* Collected data *
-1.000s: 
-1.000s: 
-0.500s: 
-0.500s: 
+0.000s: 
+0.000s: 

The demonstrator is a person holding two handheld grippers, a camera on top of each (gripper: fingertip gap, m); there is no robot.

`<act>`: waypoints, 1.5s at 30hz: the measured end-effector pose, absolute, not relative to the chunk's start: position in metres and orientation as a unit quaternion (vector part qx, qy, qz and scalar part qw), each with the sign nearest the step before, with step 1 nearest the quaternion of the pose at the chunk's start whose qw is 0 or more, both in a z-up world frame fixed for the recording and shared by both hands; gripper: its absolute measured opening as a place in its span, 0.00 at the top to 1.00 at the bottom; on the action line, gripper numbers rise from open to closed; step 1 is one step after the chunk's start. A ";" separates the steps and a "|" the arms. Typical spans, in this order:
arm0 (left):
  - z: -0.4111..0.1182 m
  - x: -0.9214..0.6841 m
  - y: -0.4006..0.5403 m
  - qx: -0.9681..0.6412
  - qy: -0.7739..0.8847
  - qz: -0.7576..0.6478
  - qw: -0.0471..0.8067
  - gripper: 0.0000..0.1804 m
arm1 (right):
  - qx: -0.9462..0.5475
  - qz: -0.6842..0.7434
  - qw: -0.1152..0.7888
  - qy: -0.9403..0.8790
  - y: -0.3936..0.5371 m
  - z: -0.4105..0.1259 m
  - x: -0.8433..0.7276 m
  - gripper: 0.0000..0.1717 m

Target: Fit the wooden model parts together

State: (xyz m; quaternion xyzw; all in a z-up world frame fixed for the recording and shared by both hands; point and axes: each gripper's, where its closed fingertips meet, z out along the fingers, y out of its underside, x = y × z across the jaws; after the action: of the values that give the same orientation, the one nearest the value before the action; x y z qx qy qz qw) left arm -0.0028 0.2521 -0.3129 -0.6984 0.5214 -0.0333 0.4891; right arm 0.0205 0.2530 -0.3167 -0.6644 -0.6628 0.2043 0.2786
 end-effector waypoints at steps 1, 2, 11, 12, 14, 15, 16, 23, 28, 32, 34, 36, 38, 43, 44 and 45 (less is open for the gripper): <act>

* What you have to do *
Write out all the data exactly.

* Solved exercise *
-1.000s: 
-1.000s: 
-0.500s: 
-0.500s: 
+0.000s: 
+0.000s: 

The demonstrator is a person holding two handheld grippers, a camera on top of each (gripper: fingertip gap, m); there is no robot.

`<act>`: waypoints, 1.5s at 30hz: the measured end-effector pose, absolute, not relative to the chunk's start: position in metres and orientation as a unit quaternion (vector part qx, qy, qz and scalar part qw), each with the sign nearest the step before, with step 1 nearest the quaternion of the pose at the chunk's start whose qw is 0 or more, both in a z-up world frame fixed for the recording and shared by both hands; gripper: its absolute measured opening as a place in its span, 0.00 at the top to 1.00 at the bottom; on the action line, gripper numbers rise from open to closed; step 1 is one step after the chunk's start. A ";" separates the steps and a "|" the arms. Typical spans, in this order:
arm0 (left):
  - z: -0.4111..0.1182 m
  - x: -0.9214..0.6841 m
  - y: -0.4006..0.5403 m
  - qx: -0.9681..0.6412
  - qy: -0.7739..0.8847
  - qz: -0.7576..0.6478
  - qw: -0.0471..0.8067
  - gripper: 0.0000..0.1804 m
arm1 (right):
  - qx: -0.9462..0.5475
  - qz: -0.6842..0.7434
  - qw: -0.1152..0.7888
  - qy: -0.9403..0.8790
  - y: -0.3936..0.5371 m
  - z: -0.4105..0.1259 m
  - x: -0.8433..0.7276 m
  - gripper: 0.0000..0.1717 m

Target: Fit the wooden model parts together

State: (xyz m; quaternion xyzw; all in a z-up world frame fixed for the recording and shared by both hands; point and axes: each gripper's, where its closed fingertips meet, z out along the fingers, y out of its underside, x = y × z across the jaws; after the action: of the values that give the same orientation, the one nearest the value before the action; x y z qx qy qz qw) left arm -0.0028 0.2521 -0.3129 -0.6984 0.5214 -0.0333 0.4891; right arm 0.0205 0.2530 -0.3167 -0.6644 -0.6628 0.2043 0.2786
 end-effector waypoints at steps 1, 2, 11, 12, 14, 15, 16, 23, 28, 32, 34, 36, 38, 43, 44 and 45 (less is open for the gripper): <act>

Work on this exercise is finished.